Single “Hawthorne & Heartache” Out Today As Western AF Shares Performance Video by Formerly Itinerant New Orleans-Via-Montana Songwriter

We believe Kiki Cavazos is one of the greatest songwriters of all time. Both mystical and salt of the earth. The best of the best.”
–Big Thief

“The GOAT”
–Western AF

Kiki Cavazos has lived the kind of life that most troubadours only sing about. Born in Montana, the songwriter spent summers traveling the northwest with her dad cutting down trees. At 16, she ran away from home to Alaska before drifting down to Mexico, where her grandfather was from. She played banjo in a Mexican drum band that performed on buses and on the street. Arriving in New Orleans, she formed a band called Sundown, writing and playing guitar with Alynda Lee Segarra (of Hurray for the Riff Raff) and Sam Doores (of The Deslondes), among others. Doores produced Cavazos’ debut album Goodbye Blues, coming out April 24 on Jalopy Records via digital and a limited vinyl run.

Now back in New Orleans after years in Montana, Cavazos has performed at Newport Folk Fest, opened shows last year for Big Thief and the Deslondes, and earned over 200,000 views on her Western AF videos.

Goodbye Blues is stripped down, mostly just Cavazos on acoustic guitar and vulnerable vocals, with just an Telecaster, upright bass, or harmony vocal supporting her. Doores produced the album with Ajai Combelic in New Orleans. He says, “When I listen to her music it’s clear that pain and beauty are inexorably connected. I start to value the most painful moments of my life. Her songs aren’t influenced by any fad or era. It’s pure soul and hard honest truth — and magic.”

Doores adds, “Her songwriting has inspired every musician who knows her music. Her influence is an integral part of the New Orleans music scene and beyond. None of us would be doing what we’re doing without her.”

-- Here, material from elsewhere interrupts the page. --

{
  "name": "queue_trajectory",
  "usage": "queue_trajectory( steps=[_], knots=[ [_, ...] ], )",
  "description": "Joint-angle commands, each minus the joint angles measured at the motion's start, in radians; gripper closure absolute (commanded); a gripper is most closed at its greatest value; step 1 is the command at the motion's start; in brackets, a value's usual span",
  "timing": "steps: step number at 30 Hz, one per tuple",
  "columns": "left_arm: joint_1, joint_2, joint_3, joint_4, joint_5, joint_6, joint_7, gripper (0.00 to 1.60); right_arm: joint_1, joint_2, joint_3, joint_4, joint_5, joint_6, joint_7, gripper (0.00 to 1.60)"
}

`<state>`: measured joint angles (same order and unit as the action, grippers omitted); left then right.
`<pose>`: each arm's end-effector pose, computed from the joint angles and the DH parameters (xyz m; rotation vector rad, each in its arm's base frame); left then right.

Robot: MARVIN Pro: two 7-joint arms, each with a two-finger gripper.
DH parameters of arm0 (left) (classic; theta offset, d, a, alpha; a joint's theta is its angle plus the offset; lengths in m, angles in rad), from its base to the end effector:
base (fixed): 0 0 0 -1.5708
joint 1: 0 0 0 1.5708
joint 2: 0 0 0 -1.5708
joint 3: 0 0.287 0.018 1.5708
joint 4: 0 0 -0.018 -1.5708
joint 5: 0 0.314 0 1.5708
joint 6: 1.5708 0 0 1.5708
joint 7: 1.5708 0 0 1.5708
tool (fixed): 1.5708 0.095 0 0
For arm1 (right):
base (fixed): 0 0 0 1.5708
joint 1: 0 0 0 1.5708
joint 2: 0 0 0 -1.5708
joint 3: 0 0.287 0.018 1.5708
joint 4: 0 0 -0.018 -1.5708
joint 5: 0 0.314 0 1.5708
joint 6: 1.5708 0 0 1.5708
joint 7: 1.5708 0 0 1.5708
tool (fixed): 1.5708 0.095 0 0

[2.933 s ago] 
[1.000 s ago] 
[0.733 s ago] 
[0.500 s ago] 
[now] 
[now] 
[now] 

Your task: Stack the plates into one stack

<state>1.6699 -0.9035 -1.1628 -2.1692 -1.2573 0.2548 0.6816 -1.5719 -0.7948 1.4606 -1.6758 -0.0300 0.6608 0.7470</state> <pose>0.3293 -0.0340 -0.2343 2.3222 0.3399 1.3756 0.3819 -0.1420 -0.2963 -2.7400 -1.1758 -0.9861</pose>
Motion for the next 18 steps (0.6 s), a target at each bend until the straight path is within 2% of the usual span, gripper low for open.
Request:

Her songwriting has the power and economy of Townes Van Zandt, Blaze Foley, or Lucinda Williams. First single “Hawthorne & Heartache,” a lonesome song partly inspired by a New Orleans tarot card reader, is out today

Western AF has released a new solo performance video of the “Hawthorne & Heartache,” filmed in Montana.

The memorable “Grey Ghost Train” is based on a song she says she heard on a cassette of demos from her friend Cowboy Mike. “He wrote the ten perfect country songs before he died. Me and Luke Bell had nine of them on tape. He worked at the dump. He was too shy to sing them in front of people. He told me to go sing ‘em places, told me to call them my own,” she recalls.

Meanwhile, timeless, traveling song “Hobo Song” draws from her experiences drifting around the continent, with two lines written about Cowboy Mike.

“Goodbye The Crazies” refers to the mountain range in Montana. She sings, “Livin’ in the lost cause and carrying the last straws, backroads are gone and the west is not wild.” Growing up, she went to a rainbow gathering — a meetup of traveling kids where they’ll have food and a safe place to stay — in the Crazies. She recently drove back up that way, only to see a golf course and a series of brand new mansions. It also serves as a metaphor for an untamed life.

The autobiographical “Two Bit Gambler” is another highlight. “Ain’t no paved road gonna bring me home,” she sings. Kiki has worked as a tree topper, a silversmith, and at a burger joint, among other odd jobs. “I tried too many things and ended up doing nothing, somehow,” she says, laughing.

Kiki transports her listeners to her world, that of hobos, trains, mountains, dirt roads, and open hearts. She recently received a letter from a young Iranian girl who wrote said that she can’t take her life anymore and wished she could travel like a Kiki Cavazos song.